Sorry for the typo - 2 9411's would support 10 channels. Input rates on the 9401 will vary, but typically with 8 channels you're at 8MHz. On cDAQ the limiting factors are really the clocks (all are derived from dividing down the 80 MHz clock) and the USB throughput.with two 9401's and 10 channels distrubuted across both modules, on a decent system with USB 2.0 you should be able to read at 8 MHz, maybe 10.

 

As far as USB Bandwidth, we don't add a lot of overhead to transfers so calculating out bandwidth isn't too hard. With DIO and 10 channels, we're going to transfer 16 bit per sample (each sample contains the 10 input lines + some padding to get to a 16 or 32 bit transfer size). This is 2 bytes per sample, and at 8 MHz we would be transfering 16MB/s.

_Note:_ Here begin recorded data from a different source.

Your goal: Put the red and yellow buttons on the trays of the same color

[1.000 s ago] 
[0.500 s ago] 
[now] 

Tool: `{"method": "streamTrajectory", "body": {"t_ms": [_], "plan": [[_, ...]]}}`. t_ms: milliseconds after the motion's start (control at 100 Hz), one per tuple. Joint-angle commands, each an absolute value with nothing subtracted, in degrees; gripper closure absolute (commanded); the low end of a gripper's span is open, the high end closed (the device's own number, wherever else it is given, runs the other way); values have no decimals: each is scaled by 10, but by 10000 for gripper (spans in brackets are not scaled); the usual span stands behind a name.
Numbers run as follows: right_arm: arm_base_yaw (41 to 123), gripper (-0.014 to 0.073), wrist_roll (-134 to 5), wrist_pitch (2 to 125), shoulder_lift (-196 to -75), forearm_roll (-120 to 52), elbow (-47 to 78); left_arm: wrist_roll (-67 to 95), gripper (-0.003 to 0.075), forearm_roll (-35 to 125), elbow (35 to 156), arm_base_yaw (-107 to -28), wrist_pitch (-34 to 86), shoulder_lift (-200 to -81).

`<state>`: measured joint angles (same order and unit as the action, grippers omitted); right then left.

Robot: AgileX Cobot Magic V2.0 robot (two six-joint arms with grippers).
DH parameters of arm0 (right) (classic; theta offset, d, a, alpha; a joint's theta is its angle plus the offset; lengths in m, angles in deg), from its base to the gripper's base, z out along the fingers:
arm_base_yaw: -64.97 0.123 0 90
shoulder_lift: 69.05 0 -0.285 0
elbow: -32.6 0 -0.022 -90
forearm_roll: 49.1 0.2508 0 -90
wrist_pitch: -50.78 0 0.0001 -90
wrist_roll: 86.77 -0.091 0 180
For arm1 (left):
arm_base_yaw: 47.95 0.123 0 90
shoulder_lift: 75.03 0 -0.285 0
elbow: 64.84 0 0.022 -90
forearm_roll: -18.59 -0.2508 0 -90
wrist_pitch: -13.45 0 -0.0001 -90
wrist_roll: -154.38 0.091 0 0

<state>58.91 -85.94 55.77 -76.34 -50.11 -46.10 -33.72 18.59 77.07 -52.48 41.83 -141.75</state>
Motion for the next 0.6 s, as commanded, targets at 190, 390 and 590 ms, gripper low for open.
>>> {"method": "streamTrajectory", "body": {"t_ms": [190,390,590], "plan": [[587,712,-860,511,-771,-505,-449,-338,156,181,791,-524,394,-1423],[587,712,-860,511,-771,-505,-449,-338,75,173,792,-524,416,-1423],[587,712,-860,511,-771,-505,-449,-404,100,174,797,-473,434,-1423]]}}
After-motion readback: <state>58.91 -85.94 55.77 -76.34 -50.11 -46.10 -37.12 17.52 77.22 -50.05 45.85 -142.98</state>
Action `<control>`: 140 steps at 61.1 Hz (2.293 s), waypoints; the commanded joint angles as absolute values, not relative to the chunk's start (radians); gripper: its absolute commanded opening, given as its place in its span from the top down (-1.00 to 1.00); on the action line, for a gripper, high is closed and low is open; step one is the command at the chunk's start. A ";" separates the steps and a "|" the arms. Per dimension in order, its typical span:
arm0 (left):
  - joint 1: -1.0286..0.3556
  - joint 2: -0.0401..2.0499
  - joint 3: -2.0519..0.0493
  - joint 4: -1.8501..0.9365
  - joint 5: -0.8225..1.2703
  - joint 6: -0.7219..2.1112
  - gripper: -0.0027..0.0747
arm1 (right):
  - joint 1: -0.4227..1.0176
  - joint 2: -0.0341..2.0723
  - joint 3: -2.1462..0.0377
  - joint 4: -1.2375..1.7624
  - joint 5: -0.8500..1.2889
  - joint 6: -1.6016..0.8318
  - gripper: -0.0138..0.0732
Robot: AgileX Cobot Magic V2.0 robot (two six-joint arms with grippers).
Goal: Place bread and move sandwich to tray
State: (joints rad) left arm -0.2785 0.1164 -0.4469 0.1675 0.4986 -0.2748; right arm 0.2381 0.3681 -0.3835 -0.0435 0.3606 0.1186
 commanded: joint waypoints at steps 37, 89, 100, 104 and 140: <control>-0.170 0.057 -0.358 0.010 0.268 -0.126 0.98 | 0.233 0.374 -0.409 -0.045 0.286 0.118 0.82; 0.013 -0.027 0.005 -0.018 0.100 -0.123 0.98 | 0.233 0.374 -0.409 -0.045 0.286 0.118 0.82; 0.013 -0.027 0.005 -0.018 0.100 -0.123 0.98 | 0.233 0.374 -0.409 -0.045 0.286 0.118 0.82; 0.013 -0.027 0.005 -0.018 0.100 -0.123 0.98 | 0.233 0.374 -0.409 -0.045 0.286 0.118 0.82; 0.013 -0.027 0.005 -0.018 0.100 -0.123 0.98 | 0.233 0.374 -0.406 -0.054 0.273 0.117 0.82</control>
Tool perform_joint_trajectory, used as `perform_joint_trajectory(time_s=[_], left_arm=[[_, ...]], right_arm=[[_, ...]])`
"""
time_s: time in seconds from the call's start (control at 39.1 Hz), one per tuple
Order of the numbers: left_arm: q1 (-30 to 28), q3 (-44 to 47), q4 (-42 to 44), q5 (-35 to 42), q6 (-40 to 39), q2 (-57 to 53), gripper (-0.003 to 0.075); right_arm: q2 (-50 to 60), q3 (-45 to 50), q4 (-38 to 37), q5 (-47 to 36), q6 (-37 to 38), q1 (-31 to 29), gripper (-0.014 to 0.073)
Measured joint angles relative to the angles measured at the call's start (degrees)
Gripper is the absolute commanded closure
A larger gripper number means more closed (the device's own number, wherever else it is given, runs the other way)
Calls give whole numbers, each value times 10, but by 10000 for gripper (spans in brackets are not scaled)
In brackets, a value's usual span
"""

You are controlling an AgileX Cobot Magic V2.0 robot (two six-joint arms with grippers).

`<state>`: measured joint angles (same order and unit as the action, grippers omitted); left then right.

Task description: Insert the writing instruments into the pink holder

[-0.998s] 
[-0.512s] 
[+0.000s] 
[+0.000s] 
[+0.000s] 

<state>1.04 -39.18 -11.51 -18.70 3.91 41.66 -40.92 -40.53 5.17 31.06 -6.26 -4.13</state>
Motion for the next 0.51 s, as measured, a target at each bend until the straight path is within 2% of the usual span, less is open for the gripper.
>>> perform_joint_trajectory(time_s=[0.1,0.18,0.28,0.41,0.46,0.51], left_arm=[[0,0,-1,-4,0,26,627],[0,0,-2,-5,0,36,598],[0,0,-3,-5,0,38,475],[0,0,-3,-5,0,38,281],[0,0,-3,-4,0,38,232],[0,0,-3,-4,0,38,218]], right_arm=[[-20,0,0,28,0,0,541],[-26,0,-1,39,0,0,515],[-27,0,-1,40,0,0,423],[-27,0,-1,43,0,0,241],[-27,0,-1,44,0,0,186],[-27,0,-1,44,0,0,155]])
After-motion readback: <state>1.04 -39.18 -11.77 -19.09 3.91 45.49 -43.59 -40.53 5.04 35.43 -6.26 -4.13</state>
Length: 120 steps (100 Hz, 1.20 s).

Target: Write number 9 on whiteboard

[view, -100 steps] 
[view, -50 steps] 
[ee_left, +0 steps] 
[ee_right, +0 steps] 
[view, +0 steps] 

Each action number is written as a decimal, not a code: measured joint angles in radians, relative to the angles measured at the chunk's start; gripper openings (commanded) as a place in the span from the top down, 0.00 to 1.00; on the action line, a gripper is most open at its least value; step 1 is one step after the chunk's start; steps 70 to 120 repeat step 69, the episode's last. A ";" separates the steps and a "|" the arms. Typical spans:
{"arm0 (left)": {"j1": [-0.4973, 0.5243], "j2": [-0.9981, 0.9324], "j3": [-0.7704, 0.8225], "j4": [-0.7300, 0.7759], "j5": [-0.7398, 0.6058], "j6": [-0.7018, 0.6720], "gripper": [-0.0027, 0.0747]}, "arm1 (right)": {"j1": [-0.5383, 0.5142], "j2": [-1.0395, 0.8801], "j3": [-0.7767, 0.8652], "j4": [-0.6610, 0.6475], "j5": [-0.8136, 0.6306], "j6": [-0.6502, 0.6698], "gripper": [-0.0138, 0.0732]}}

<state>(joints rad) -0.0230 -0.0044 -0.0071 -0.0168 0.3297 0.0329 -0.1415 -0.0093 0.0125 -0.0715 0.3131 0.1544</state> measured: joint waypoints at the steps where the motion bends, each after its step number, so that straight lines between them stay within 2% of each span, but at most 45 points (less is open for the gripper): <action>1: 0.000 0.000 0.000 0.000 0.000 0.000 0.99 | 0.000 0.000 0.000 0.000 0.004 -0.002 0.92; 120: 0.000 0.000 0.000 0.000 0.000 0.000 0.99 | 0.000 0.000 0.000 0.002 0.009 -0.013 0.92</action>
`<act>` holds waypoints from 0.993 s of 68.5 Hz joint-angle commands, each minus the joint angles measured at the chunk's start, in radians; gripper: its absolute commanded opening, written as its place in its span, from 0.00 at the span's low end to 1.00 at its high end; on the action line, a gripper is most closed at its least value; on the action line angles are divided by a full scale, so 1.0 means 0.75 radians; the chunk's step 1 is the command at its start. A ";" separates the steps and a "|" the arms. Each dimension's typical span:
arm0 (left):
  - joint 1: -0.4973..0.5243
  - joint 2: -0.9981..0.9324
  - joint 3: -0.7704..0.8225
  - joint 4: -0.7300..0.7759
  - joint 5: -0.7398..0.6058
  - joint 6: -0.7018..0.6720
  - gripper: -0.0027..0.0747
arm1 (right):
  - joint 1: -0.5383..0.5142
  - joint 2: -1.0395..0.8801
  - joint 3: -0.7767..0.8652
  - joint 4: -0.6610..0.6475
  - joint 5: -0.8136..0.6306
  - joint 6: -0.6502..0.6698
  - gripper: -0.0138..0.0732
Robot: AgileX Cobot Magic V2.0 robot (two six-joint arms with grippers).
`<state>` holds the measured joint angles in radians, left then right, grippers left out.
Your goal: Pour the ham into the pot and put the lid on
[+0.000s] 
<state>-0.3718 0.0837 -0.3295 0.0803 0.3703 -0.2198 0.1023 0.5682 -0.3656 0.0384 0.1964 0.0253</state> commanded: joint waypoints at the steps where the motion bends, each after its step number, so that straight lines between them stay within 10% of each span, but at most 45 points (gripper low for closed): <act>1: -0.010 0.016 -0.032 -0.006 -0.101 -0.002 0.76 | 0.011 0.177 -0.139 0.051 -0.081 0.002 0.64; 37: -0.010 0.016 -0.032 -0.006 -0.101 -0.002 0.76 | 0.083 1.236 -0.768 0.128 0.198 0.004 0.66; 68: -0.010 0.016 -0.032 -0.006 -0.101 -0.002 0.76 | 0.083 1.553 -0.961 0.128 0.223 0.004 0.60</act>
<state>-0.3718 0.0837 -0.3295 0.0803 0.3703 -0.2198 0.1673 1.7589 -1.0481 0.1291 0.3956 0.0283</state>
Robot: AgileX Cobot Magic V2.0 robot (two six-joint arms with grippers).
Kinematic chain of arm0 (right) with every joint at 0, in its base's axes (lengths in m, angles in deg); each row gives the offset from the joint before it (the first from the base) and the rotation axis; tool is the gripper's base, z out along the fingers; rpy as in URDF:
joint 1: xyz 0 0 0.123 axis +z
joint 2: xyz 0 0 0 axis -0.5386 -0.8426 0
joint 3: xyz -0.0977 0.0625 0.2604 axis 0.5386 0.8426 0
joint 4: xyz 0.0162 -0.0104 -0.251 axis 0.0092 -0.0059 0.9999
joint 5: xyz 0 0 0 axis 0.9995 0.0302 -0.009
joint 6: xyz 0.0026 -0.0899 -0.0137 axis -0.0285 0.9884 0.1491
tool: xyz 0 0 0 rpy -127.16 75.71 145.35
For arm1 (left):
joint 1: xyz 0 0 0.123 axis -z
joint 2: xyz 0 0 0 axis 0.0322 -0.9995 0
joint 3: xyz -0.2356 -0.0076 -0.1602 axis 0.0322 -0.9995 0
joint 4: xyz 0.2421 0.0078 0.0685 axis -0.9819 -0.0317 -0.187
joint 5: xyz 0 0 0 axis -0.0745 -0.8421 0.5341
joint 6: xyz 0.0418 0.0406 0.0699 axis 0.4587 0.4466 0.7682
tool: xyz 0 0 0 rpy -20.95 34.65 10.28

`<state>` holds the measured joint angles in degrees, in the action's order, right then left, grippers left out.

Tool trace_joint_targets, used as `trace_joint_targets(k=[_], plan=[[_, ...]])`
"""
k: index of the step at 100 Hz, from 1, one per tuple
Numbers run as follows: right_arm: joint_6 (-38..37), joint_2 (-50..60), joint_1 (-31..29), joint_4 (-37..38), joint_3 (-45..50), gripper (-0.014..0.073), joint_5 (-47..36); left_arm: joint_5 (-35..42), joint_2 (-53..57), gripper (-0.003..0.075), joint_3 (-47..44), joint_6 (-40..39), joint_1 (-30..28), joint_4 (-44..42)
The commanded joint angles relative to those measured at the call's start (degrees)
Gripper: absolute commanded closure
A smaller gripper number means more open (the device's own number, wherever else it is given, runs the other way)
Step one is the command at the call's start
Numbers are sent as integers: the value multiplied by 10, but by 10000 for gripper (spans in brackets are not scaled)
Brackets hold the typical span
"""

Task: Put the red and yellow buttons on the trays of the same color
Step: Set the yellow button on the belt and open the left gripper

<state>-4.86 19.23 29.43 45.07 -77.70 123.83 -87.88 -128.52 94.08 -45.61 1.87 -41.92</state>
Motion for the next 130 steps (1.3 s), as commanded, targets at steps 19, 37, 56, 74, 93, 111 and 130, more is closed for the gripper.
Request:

The theoretical limit of USB is 60 MB/s, but in practice on most systems tops out at 40 or as low as 12. On my HP laptop with XP I get around 28MB/s - but this is system dependent and using lots of system resources on other things will effect performance. AI transfer sizes will depend on the modules. Modules with resolution of 16 bits and lower will use 16 bit transfers per sample, 24 bit will take up 32 bits. by multiplying acquisition rate with the bytes per transfer you get the bandwidth usage.

 

In your case, using counters would take up less bandwidth, but we just don't have the number of counters you need. Thanks for the feedback on DAQ modules. Another thing to consider would be an FPGA board, but 2 6602s would be more cost effective and should give you the functionality you need.